## Exercise prompt:
Exact copies of the lines below are the goal; any images in them are dropped.

## Data block:
····················
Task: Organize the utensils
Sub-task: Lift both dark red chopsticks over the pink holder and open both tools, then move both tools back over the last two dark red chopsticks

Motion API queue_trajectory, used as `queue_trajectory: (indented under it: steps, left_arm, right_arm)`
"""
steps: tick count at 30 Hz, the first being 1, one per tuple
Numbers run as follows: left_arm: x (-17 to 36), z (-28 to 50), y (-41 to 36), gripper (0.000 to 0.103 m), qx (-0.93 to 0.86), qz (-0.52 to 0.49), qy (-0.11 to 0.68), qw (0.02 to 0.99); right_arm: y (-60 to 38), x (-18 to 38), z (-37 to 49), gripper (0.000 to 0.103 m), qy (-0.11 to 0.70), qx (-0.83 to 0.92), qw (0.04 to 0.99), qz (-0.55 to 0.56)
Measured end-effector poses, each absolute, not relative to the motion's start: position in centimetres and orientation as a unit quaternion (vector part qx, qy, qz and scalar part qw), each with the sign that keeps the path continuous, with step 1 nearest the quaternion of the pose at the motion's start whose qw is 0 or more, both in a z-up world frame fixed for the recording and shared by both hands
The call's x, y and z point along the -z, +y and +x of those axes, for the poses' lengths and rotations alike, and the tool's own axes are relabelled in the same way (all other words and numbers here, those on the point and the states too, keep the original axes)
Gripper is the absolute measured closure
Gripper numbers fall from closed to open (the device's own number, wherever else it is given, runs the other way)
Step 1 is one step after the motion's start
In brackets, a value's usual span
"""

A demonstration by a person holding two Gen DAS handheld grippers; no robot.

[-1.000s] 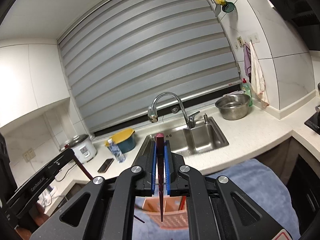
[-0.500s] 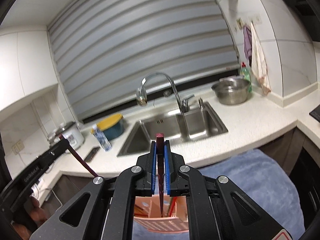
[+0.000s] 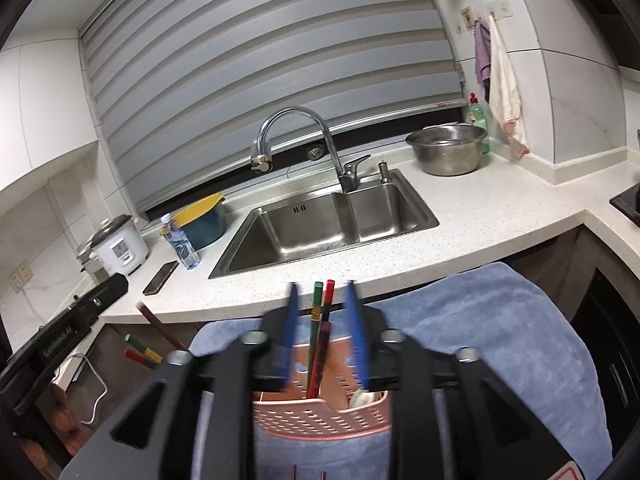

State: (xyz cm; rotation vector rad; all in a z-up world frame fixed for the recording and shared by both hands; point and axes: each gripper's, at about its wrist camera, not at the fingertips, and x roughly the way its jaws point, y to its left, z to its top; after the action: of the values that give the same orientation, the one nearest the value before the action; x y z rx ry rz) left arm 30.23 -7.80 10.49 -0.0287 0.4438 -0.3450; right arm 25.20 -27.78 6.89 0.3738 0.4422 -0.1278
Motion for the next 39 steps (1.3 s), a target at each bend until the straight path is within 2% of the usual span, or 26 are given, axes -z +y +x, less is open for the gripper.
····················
## Response:
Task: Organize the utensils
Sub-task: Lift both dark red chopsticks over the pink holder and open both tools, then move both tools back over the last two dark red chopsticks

Motion API queue_trajectory, used as `queue_trajectory: (indented under it: steps, left_arm, right_arm)`
"""
steps: tick count at 30 Hz, the first being 1, one per tuple
Numbers run as follows: left_arm: x (-17 to 36), z (-28 to 50), y (-41 to 36), gripper (0.000 to 0.103 m), qx (-0.93 to 0.86), qz (-0.52 to 0.49), qy (-0.11 to 0.68), qw (0.02 to 0.99); right_arm: y (-60 to 38), x (-18 to 38), z (-37 to 49), gripper (0.000 to 0.103 m), qy (-0.11 to 0.70), qx (-0.83 to 0.92), qw (0.04 to 0.99), qz (-0.55 to 0.56)
Measured end-effector poses, each absolute, not relative to the motion's start: position in centimetres and orientation as a unit quaternion (vector part qx, qy, qz and scalar part qw), each with the sign that keeps the path continuous, with step 1 nearest the quaternion of the pose at the motion's start whose qw is 0 or more, both in a z-up world frame fixed for the recording and shared by both hands
The call's x, y and z point along the -z, +y and +x of those axes, for the poses' lengths and rotations alike, and the tool's own axes are relabelled in the same way (all other words and numbers here, those on the point and the states too, keep the original axes)
Gripper is the absolute measured closure
Gripper numbers fall from closed to open (the device's own number, wherever else it is given, runs the other way)
Step 1 is one step after the motion's start
In brackets, a value's usual span
"""

A demonstration by a person holding two Gen DAS handheld grippers; no robot.

[-1.000s] 
[-0.500s] 
[+0.000s] 

State: (xyz cm; rotation vector rad; all in a z-up world frame fixed for the recording and shared by both hands; point and axes: each gripper's, at about its wrist camera, not at the fingertips, and x roughly the way its jaws point, y to its left, z to its top; after the action: of the values that give the same orientation, the one nearest the value before the action; x y z rx ry rz) left arm 30.23 -7.80 10.49 -0.0287 0.4438 -0.3450; right arm 25.20 -27.78 6.89 0.3738 0.4422 -0.1278
Motion for the next 39 steps (1.3 s), a target at each bend until the straight path is within 2% of the usual span, or 26 are given, axes -z +y +x, less is open for the gripper.

The work on this exercise is now complete.